(Data extracted from a collection)
▶
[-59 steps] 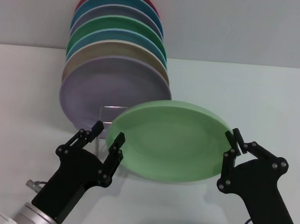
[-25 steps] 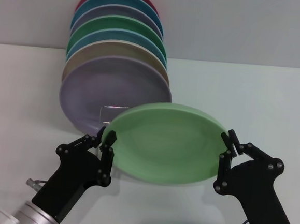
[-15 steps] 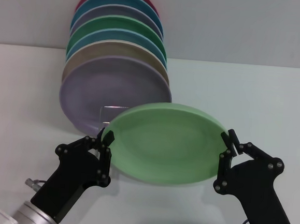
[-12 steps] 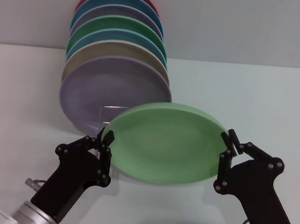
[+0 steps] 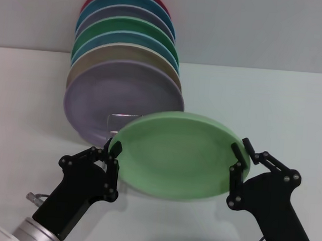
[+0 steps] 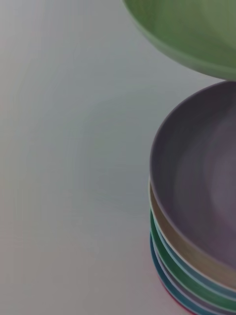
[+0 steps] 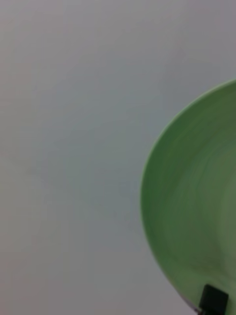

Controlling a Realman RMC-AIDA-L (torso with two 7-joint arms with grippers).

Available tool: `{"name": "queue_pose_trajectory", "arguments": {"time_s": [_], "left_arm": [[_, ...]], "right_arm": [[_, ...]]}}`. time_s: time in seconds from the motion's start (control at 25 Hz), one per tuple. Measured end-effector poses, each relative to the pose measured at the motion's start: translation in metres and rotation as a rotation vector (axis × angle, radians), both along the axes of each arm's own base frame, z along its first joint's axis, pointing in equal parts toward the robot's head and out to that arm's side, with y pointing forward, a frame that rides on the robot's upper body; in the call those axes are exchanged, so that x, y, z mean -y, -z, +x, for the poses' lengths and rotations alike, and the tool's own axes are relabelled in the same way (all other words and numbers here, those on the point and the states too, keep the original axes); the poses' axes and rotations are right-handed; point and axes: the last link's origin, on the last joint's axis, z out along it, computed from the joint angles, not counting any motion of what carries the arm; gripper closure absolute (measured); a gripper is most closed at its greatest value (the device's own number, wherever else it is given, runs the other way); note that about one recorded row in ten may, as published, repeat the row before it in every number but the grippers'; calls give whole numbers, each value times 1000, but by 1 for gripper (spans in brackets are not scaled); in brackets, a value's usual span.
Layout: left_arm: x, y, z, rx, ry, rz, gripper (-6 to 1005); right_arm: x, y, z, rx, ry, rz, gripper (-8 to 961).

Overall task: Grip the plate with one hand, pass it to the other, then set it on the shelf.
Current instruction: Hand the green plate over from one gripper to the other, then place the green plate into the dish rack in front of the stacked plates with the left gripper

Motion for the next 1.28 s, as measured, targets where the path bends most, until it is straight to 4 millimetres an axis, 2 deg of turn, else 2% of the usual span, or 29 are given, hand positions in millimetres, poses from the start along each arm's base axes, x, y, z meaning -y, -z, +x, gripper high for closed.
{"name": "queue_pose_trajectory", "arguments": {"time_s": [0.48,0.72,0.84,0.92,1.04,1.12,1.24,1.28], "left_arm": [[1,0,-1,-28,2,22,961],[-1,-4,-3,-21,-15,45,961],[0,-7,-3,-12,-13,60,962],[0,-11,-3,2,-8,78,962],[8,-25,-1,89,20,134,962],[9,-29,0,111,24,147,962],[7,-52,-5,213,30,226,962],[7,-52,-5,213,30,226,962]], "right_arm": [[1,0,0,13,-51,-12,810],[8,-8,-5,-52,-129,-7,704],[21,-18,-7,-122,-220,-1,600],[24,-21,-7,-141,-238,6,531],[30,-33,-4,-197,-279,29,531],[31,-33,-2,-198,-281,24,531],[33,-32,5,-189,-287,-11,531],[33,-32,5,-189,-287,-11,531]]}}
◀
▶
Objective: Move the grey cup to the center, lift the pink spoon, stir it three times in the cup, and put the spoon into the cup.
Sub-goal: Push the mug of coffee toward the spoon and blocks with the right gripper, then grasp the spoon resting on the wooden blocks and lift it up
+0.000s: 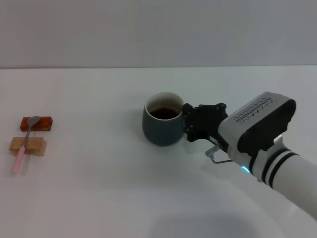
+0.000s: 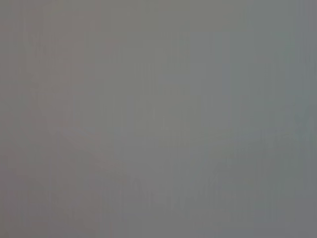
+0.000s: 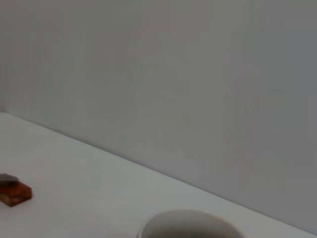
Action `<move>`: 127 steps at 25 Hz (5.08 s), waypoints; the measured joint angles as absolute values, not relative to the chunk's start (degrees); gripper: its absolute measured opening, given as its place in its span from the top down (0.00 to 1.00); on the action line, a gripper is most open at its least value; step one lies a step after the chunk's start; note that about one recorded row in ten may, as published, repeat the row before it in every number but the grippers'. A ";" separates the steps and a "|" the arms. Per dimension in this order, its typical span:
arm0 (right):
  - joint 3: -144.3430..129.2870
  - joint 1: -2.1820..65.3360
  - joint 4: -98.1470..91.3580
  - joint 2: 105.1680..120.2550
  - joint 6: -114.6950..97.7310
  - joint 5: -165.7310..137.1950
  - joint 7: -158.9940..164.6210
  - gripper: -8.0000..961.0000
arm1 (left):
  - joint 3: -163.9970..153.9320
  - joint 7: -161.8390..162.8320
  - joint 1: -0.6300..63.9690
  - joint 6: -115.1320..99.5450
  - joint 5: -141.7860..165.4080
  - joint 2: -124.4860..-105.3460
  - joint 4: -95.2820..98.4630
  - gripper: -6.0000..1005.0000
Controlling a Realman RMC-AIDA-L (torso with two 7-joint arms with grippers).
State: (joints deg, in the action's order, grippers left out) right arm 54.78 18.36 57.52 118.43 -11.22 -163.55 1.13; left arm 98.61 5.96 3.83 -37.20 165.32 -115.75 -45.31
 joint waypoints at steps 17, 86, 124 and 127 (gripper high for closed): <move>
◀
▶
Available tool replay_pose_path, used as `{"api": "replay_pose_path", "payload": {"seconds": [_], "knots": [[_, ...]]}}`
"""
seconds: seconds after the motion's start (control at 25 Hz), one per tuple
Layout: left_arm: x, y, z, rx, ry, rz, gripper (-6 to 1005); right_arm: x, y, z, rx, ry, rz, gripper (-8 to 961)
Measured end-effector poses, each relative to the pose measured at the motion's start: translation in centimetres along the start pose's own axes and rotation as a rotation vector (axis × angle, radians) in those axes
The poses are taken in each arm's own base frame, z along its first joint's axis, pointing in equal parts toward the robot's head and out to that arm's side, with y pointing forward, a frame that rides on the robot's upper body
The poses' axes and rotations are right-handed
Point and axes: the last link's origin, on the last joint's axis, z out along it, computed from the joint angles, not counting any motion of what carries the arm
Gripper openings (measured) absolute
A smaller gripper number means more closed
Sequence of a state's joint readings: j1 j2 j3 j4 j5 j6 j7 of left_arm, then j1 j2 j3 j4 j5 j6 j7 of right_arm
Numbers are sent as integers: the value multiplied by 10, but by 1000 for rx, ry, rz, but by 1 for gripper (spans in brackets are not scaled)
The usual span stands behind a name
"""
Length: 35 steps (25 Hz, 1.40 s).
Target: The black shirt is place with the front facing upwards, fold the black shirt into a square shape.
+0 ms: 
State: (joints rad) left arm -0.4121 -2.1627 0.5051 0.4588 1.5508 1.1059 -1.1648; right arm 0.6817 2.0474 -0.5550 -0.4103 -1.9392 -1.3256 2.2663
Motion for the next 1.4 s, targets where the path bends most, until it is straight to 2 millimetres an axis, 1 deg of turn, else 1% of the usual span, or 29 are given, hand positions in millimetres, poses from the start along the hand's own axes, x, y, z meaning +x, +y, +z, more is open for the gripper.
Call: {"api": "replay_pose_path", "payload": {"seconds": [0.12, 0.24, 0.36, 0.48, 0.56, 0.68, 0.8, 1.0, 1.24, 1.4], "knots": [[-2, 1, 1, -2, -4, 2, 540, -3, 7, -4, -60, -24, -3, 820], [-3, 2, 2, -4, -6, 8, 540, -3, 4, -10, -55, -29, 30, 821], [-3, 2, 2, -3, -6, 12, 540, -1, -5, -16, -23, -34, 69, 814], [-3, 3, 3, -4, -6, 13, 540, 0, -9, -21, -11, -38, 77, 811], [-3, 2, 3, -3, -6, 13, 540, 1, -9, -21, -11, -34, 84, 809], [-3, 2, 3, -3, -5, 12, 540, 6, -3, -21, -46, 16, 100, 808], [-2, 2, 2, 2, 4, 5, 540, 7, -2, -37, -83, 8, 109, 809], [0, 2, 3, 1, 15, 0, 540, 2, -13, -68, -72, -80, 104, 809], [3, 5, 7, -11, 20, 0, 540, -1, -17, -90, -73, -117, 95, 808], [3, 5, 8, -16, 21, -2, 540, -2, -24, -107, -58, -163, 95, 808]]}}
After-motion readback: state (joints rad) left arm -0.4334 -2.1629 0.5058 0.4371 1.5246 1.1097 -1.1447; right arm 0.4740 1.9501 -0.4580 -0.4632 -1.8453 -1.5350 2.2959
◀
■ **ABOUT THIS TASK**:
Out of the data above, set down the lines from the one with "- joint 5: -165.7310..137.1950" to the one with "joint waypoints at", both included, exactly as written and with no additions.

■ **TASK SOLUTION**:
  - joint 5: -165.7310..137.1950
  - joint 7: -158.9940..164.6210
  - gripper: -8.0000..961.0000
arm1 (left):
  - joint 3: -163.9970..153.9320
  - joint 7: -161.8390..162.8320
  - joint 1: -0.6300..63.9690
  - joint 6: -115.1320..99.5450
  - joint 5: -141.7860..165.4080
  - joint 2: -124.4860..-105.3460
  - joint 4: -95.2820..98.4630
  - gripper: -6.0000..1005.0000
Controlling a Realman RMC-AIDA-L (torso with two 7-joint arms with grippers).
State: (joints deg, in the action's order, grippers left out) right arm 54.78 18.36 57.52 118.43 -11.22 -163.55 1.13; left arm 98.61 5.96 3.83 -37.20 165.32 -115.75 -45.31
 joint waypoints at steps 17, 86, 124 and 127 (gripper high for closed): <move>

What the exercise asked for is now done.